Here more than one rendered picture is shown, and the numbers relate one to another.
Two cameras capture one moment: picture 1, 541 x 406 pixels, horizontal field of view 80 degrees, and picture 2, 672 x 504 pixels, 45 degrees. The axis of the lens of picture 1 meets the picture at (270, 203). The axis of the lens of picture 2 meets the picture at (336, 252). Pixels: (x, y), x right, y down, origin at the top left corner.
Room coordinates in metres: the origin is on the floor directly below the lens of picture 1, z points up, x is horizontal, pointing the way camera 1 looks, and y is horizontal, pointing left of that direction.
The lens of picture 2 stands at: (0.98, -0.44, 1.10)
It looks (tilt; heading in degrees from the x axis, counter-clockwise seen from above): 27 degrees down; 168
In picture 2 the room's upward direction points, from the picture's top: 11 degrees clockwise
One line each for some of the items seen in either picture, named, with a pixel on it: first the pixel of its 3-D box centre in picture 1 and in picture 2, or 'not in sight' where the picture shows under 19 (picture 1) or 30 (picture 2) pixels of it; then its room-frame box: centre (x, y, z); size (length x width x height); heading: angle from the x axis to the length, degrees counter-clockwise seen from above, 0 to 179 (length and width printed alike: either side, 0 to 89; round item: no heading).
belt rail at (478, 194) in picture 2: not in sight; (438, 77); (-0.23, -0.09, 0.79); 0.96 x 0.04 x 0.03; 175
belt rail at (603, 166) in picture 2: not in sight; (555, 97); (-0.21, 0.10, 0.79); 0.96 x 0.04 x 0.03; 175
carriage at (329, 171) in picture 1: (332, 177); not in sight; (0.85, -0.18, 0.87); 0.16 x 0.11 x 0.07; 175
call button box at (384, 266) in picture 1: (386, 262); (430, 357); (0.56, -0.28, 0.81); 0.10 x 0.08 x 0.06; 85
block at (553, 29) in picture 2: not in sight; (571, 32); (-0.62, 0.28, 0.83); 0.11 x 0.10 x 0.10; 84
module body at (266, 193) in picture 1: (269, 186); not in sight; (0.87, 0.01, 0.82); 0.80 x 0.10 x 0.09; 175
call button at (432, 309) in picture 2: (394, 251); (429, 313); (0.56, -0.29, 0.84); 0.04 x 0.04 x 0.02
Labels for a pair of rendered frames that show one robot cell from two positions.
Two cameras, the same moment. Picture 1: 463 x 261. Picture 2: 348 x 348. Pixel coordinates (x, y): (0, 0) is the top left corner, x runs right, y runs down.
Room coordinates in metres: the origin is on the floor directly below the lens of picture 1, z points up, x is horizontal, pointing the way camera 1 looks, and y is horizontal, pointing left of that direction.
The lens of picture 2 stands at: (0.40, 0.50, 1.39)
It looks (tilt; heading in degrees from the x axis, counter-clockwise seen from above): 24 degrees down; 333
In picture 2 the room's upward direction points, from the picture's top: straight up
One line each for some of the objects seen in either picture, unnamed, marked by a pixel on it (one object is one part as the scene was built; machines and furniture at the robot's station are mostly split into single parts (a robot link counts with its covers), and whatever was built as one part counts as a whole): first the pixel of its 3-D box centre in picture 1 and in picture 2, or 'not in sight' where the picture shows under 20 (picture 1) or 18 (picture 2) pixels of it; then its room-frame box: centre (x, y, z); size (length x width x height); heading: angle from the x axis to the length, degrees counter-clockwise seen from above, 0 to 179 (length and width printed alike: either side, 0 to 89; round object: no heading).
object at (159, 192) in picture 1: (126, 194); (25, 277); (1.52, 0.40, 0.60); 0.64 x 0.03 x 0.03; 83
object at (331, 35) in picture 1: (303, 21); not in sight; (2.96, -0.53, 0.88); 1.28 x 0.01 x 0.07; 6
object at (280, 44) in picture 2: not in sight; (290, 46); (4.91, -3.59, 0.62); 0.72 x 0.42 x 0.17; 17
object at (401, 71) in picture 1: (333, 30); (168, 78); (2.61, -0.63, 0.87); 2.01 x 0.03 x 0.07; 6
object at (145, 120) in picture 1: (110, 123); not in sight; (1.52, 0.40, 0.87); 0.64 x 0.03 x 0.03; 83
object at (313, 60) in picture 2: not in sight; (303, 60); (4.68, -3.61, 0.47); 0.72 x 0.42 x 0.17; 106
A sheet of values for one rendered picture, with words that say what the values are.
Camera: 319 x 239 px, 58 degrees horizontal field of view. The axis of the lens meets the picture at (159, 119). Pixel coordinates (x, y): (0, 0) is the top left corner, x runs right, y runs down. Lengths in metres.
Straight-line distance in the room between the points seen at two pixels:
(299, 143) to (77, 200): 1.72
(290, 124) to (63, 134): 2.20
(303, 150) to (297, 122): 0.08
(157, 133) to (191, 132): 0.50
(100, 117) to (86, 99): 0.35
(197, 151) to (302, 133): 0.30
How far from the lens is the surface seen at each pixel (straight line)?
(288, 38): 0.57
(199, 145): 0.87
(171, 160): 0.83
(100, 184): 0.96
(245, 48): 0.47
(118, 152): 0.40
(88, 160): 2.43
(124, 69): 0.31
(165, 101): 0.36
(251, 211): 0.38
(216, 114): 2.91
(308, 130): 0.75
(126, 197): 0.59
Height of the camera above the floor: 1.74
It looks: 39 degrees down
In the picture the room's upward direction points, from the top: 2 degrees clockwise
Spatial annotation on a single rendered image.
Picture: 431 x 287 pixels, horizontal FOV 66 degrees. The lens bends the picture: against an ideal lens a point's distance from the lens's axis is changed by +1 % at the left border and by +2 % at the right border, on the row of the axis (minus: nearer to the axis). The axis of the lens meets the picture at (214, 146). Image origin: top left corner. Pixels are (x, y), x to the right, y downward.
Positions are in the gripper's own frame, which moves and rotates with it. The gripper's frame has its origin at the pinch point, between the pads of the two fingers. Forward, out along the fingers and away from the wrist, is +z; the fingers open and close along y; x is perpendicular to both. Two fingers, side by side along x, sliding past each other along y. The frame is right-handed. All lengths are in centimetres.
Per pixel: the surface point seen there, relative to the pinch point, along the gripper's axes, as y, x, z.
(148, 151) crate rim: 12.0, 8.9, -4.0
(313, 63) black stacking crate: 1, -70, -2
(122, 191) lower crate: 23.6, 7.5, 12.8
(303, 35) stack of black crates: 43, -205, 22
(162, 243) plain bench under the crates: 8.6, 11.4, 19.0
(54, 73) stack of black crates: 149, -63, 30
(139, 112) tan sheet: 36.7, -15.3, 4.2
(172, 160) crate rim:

ASSIGNED TASK: Count the lines of the data that hold the string "button", and give that number as the entire reply.

PROBLEM SOLUTION: 2